To do: Only the lines from the start of the data through the line with "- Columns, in" belong in the copy. Restate them word for word, minus the pictures.

Data extract:
━━━━

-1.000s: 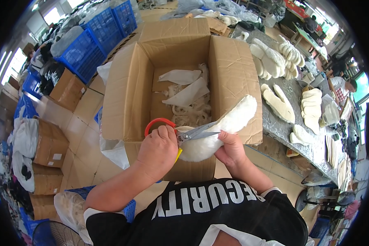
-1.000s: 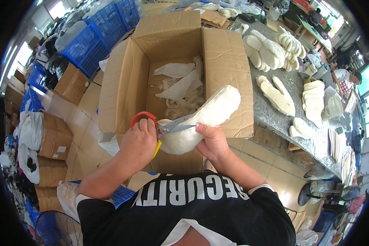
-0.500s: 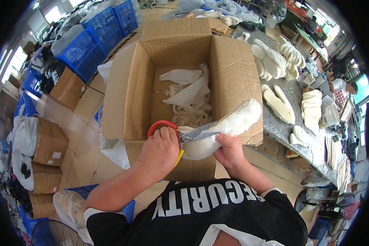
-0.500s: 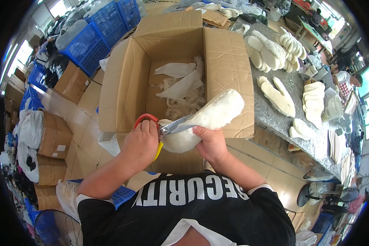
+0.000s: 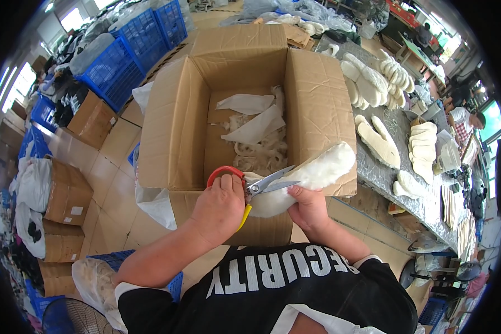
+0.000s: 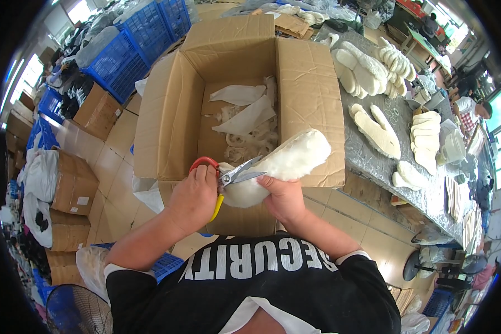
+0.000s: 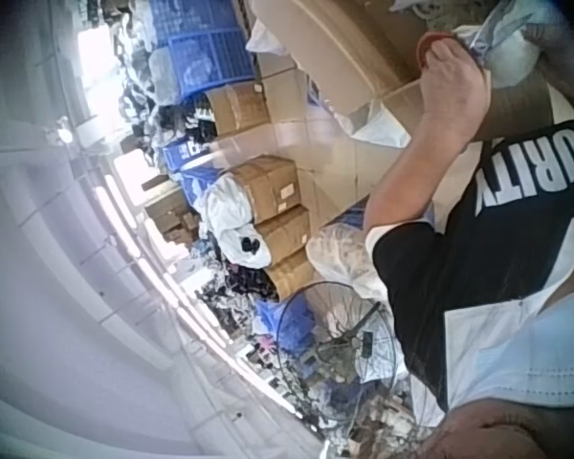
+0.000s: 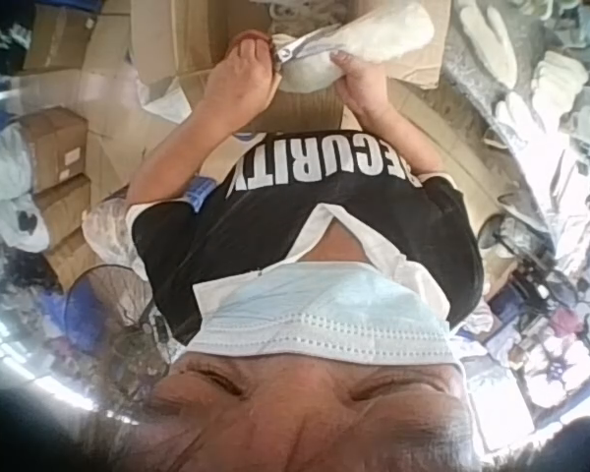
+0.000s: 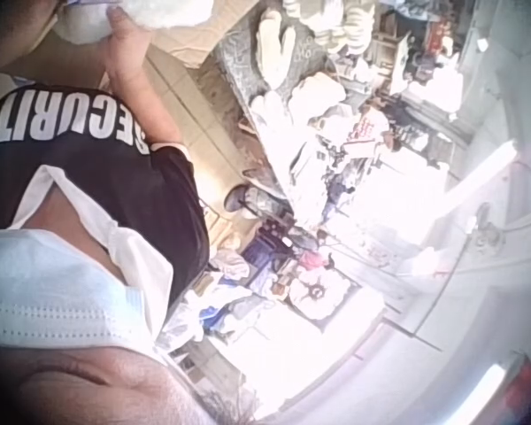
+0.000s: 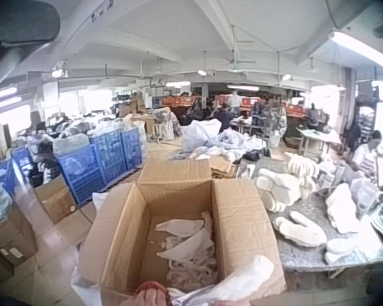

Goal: The worker is trimming the edges of plush shoe insoles using a pair of scissors.

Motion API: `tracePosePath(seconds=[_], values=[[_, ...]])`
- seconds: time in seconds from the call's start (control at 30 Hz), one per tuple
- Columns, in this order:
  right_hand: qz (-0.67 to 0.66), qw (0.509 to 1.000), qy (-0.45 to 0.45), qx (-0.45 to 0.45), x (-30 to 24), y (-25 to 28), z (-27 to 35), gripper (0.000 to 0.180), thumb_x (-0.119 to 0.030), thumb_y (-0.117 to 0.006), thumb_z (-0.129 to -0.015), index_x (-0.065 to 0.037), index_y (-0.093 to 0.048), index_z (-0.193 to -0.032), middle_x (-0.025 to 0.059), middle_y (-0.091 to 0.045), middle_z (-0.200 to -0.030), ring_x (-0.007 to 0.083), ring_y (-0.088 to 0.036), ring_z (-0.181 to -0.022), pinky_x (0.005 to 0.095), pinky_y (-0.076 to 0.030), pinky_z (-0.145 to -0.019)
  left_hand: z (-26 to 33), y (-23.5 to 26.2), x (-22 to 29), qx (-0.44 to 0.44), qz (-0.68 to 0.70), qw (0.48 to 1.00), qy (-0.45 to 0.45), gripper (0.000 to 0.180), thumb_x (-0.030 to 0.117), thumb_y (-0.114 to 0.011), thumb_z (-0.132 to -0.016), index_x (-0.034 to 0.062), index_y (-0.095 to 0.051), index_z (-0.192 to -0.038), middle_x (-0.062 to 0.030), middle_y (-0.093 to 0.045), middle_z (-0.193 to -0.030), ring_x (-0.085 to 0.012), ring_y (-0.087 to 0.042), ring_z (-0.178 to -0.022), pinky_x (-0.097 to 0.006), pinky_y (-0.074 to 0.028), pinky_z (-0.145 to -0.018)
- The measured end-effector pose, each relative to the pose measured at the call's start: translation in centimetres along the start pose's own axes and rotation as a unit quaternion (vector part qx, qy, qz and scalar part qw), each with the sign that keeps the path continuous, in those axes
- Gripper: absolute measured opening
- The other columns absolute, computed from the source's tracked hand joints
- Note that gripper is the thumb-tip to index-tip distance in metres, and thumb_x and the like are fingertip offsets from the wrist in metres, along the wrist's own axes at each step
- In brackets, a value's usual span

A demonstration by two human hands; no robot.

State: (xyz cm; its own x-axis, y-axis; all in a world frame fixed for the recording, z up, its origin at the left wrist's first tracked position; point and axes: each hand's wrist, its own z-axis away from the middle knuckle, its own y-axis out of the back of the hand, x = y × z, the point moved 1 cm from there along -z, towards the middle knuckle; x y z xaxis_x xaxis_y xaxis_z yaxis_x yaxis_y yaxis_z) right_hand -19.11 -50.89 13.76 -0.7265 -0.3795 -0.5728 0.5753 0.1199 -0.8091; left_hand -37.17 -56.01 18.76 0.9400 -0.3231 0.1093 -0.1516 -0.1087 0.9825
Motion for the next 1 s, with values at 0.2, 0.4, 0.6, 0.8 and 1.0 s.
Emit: tracePosePath(seconds=[0.2, 0.4, 0.6, 0.8, 1.0], values=[[-0.007, 1.0, -0.008, 0.001, 0.0, -0.2, 0.1, 0.037, 0.011, -0.059, -0.074, -0.004, -0.05, -0.106, 0.0084, -0.058, -0.101, 0.0225, -0.056, -0.096, 0.0366, -0.045, -0.087, -0.1, -0.3, 0.1, 0.017, -0.015, 1.0, 0.014, 0.023, 0.008, -0.052, -0.076, -0.008, -0.049, -0.091, -0.0181, -0.051, -0.083, -0.0295, -0.057, -0.074, -0.035, -0.049, -0.059], [-0.01, 1.0, -0.015, -0.005, -0.1, 0.1, 0.1, 0.036, 0.011, -0.059, -0.074, -0.004, -0.05, -0.106, 0.0082, -0.058, -0.101, 0.022, -0.056, -0.096, 0.036, -0.045, -0.087, 0.2, -0.8, -0.1, 0.003, -0.022, 1.0, 0.014, 0.022, 0.01, -0.052, -0.077, -0.0069, -0.049, -0.09, -0.0162, -0.052, -0.078, -0.0283, -0.057, -0.068, -0.036, -0.049, -0.055], [0.053, 0.998, 0.028, 0.017, 0.4, -0.5, 0.3, 0.034, 0.007, -0.061, -0.074, -0.005, -0.051, -0.104, 0.0081, -0.058, -0.098, 0.0229, -0.056, -0.094, 0.0364, -0.044, -0.087, -0.3, -0.5, -0.2, 0.055, -0.015, 0.998, -0.007, 0.022, 0.007, -0.05, -0.076, -0.0077, -0.047, -0.093, -0.018, -0.049, -0.083, -0.0295, -0.055, -0.073, -0.036, -0.048, -0.061], [0.062, 0.998, 0.026, 0.014, 0.3, -0.7, 0.4, 0.034, 0.007, -0.06, -0.074, -0.006, -0.05, -0.105, 0.0075, -0.058, -0.099, 0.0223, -0.056, -0.095, 0.0359, -0.044, -0.087, -0.3, -0.5, 0.1, 0.033, -0.019, 0.999, 0.016, 0.023, 0.006, -0.05, -0.075, -0.008, -0.047, -0.093, -0.0184, -0.049, -0.084, -0.0297, -0.054, -0.074, -0.036, -0.048, -0.062], [0.058, 0.998, 0.012, 0.024, 0.2, -0.9, 0.4, 0.035, 0.007, -0.06, -0.075, -0.005, -0.049, -0.106, 0.0079, -0.057, -0.1, 0.0222, -0.055, -0.096, 0.0362, -0.044, -0.088, -0.1, -0.7, 0.0, -0.009, -0.025, 0.999, 0.028, 0.023, 0.007, -0.051, -0.075, -0.0083, -0.048, -0.092, -0.0192, -0.051, -0.083, -0.0301, -0.057, -0.073, -0.036, -0.05, -0.057]])
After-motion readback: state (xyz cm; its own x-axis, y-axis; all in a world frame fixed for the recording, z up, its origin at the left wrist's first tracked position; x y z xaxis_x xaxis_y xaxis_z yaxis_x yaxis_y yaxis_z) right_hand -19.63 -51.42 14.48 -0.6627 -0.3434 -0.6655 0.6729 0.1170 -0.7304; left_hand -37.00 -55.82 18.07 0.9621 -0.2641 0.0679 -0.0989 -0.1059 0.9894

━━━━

Output of the exercise:
-1.000s: 
-1.000s: 
-0.500s: 
-0.500s: 
+0.000s: 
+0.000s: 
+0.000s: 
+0.000s: 
+0.000s: 
+0.000s: 

Goal: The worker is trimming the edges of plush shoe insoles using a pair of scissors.

Motion API: `tracePosePath(seconds=[_], values=[[_, ...]])`
- seconds: time in seconds from the call's start (control at 30 Hz), one per tuple
- Columns, in this order:

With this, the answer is done.